┌──
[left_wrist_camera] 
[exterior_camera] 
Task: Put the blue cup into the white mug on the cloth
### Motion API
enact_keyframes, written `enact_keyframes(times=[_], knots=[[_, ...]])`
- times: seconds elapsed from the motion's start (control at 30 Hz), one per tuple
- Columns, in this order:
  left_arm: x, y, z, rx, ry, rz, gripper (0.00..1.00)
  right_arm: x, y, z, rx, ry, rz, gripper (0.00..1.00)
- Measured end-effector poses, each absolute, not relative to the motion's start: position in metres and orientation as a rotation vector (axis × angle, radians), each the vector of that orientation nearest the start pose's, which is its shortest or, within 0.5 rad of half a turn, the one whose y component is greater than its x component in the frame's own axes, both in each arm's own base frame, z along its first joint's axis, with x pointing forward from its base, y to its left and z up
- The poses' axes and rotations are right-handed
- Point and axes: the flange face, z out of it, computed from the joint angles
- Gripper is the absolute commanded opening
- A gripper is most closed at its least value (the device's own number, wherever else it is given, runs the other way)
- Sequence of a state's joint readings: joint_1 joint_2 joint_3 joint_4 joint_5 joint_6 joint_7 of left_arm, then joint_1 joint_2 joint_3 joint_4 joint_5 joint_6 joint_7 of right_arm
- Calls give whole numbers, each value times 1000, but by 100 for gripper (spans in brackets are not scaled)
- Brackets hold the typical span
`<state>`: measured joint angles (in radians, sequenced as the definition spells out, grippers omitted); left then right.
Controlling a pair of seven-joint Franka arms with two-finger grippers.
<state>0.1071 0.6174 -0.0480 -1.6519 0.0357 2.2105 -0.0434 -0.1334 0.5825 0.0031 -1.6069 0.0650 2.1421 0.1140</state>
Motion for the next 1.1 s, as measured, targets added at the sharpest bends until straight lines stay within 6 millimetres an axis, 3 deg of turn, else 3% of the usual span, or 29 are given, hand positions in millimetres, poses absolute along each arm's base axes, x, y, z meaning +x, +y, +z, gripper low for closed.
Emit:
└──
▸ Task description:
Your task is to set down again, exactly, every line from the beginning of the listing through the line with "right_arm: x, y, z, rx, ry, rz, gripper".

▸ Answer for this exercise:
[left_wrist_camera] 
[exterior_camera] 
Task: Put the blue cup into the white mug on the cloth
### Motion API
enact_keyframes, written `enact_keyframes(times=[_], knots=[[_, ...]])`
- times: seconds elapsed from the motion's start (control at 30 Hz), one per tuple
- Columns, in this order:
  left_arm: x, y, z, rx, ry, rz, gripper (0.00..1.00)
  right_arm: x, y, z, rx, ry, rz, gripper (0.00..1.00)

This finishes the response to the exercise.